> _Aim of the exercise_
Output every entry exactly as it appears.

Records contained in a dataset

═══

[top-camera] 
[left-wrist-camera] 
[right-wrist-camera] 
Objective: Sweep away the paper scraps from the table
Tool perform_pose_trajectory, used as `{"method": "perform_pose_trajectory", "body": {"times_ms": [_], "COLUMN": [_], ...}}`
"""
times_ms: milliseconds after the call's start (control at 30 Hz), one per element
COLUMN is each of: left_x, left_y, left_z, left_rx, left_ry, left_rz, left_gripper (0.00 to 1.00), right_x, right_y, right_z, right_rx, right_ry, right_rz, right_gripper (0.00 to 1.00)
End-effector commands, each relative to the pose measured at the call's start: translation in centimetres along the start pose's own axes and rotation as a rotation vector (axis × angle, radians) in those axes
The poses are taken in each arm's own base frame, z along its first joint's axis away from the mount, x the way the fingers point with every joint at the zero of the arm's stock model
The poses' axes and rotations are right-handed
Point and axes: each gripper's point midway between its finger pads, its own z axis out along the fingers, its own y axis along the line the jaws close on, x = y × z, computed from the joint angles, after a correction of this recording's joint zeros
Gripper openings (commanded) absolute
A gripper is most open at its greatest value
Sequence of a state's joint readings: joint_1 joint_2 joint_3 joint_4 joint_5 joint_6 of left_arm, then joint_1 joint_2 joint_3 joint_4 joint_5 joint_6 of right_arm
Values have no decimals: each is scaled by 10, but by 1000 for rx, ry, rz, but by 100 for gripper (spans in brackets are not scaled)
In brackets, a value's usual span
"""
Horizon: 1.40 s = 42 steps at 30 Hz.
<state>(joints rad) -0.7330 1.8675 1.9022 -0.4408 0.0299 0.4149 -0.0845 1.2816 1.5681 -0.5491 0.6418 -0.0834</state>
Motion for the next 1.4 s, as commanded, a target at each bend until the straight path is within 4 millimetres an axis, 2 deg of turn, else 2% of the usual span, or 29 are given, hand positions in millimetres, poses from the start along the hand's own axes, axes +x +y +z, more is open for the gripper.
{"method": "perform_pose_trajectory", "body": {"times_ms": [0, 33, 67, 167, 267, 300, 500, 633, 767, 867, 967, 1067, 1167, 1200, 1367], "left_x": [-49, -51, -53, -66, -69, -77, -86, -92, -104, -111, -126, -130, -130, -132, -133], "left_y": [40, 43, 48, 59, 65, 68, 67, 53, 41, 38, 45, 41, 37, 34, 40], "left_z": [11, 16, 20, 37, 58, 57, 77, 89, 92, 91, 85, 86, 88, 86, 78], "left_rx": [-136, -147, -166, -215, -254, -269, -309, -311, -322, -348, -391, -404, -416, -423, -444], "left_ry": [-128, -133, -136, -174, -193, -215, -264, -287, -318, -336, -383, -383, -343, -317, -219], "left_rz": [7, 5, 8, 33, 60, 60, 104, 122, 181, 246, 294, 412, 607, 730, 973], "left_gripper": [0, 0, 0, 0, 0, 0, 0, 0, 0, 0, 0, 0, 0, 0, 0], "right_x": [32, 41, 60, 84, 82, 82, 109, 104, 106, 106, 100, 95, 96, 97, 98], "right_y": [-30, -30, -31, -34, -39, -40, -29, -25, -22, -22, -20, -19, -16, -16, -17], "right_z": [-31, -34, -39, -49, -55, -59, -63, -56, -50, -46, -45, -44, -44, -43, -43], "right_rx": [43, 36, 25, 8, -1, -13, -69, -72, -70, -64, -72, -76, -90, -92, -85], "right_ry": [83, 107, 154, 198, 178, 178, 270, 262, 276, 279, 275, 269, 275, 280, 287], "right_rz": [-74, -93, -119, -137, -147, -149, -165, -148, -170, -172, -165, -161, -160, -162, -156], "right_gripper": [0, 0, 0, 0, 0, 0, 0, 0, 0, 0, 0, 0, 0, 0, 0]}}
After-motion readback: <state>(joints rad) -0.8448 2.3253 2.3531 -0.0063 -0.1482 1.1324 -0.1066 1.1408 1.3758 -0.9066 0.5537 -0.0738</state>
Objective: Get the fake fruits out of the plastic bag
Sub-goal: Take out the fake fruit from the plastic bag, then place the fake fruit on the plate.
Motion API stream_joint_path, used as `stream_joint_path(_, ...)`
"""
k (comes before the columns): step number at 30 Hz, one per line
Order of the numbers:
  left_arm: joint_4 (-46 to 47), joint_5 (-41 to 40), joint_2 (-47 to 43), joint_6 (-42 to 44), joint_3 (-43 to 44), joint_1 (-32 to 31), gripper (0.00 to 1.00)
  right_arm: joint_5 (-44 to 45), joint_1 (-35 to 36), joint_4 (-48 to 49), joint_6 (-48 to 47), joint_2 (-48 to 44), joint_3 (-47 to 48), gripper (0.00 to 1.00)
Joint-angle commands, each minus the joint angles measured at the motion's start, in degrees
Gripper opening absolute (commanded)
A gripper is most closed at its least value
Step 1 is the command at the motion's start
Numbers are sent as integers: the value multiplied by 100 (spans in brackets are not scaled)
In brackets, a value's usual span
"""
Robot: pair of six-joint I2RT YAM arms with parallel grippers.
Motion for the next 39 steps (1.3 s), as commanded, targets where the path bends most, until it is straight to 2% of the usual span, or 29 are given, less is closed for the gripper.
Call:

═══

> _Exercise output_
[top-camera] 
[left-wrist-camera] 
[right-wrist-camera] 
Objective: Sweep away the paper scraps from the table
Tool perform_pose_trajectory, used as `{"method": "perform_pose_trajectory", "body": {"times_ms": [_], "COLUMN": [_], ...}}`
"""
times_ms: milliseconds after the call's start (control at 30 Hz), one per element
COLUMN is each of: left_x, left_y, left_z, left_rx, left_ry, left_rz, left_gripper (0.00 to 1.00), right_x, right_y, right_z, right_rx, right_ry, right_rz, right_gripper (0.00 to 1.00)
End-effector commands, each relative to the pose measured at the call's start: translation in centimetres along the start pose's own axes and rotation as a rotation vector (axis × angle, radians) in those axes
The poses are taken in each arm's own base frame, z along its first joint's axis away from the mount, x the way the fingers point with every joint at the zero of the arm's stock model
The poses' axes and rotations are right-handed
Point and axes: each gripper's point midway between its finger pads, its own z axis out along the fingers, its own y axis along the line the jaws close on, x = y × z, computed from the joint angles, after a correction of this recording's joint zeros
Gripper openings (commanded) absolute
A gripper is most open at its greatest value
Sequence of a state's joint readings: joint_1 joint_2 joint_3 joint_4 joint_5 joint_6 of left_arm, then joint_1 joint_2 joint_3 joint_4 joint_5 joint_6 of right_arm
Values have no decimals: each is scaled by 10, but by 1000 for rx, ry, rz, but by 100 for gripper (spans in brackets are not scaled)
In brackets, a value's usual span
"""
Horizon: 1.40 s = 42 steps at 30 Hz.
<state>(joints rad) -0.7330 1.8675 1.9022 -0.4408 0.0299 0.4149 -0.0845 1.2816 1.5681 -0.5491 0.6418 -0.0834</state>
Motion for the next 1.4 s, as commanded, a target at each bend until the straight path is within 4 millimetres an axis, 2 deg of turn, else 2% of the usual span, or 29 are given, hand positions in millimetres, poses from the start along the hand's own axes, axes +x +y +z, more is open for the gripper.
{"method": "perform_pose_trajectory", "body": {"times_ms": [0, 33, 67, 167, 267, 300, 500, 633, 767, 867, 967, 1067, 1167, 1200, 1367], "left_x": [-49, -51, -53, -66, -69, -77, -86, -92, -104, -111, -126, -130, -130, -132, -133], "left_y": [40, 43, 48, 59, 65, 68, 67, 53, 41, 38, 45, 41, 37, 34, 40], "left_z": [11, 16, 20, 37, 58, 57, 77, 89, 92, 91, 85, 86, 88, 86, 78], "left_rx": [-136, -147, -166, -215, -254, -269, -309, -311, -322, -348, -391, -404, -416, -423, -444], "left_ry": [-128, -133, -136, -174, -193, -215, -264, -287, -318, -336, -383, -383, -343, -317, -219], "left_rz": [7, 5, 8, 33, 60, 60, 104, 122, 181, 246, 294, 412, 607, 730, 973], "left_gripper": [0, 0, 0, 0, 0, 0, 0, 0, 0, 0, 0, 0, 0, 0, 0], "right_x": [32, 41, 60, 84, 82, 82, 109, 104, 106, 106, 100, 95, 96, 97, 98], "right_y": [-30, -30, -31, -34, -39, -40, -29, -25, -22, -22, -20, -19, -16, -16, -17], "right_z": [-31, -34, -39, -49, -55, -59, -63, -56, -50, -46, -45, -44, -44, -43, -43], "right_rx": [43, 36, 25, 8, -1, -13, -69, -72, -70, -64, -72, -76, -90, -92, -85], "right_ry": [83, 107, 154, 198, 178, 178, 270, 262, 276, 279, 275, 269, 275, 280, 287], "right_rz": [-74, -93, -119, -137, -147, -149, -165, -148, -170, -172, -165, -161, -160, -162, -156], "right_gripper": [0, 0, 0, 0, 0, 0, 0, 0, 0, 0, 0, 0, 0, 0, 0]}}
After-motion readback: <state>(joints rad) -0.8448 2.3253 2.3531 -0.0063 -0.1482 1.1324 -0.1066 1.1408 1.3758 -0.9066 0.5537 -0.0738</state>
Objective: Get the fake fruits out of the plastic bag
Sub-goal: Take out the fake fruit from the plastic bag, then place the fake fruit on the plate.
Motion API stream_joint_path, used as `stream_joint_path(_, ...)`
"""
k (comes before the columns): step number at 30 Hz, one per line
Order of the numbers:
  left_arm: joint_4 (-46 to 47), joint_5 (-41 to 40), joint_2 (-47 to 43), joint_6 (-42 to 44), joint_3 (-43 to 44), joint_1 (-32 to 31), gripper (0.00 to 1.00)
  right_arm: joint_5 (-44 to 45), joint_1 (-35 to 36), joint_4 (-48 to 49), joint_6 (-48 to 47), joint_2 (-48 to 44), joint_3 (-47 to 48), gripper (0.00 to 1.00)
Joint-angle commands, each minus the joint angles measured at the motion's start, in degrees
Gripper opening absolute (commanded)
A gripper is most closed at its least value
Step 1 is the command at the motion's start
Numbers are sent as integers: the value multiplied by 100 (spans in brackets are not scaled)
In brackets, a value's usual span
"""
Robot: pair of six-joint I2RT YAM arms with parallel grippers.
Motion for the next 39 steps (1.3 s), as commanded, targets where the path bends most, until it is straight to 2% of the usual span, or 29 are given, less is closed for the gripper.
Call:

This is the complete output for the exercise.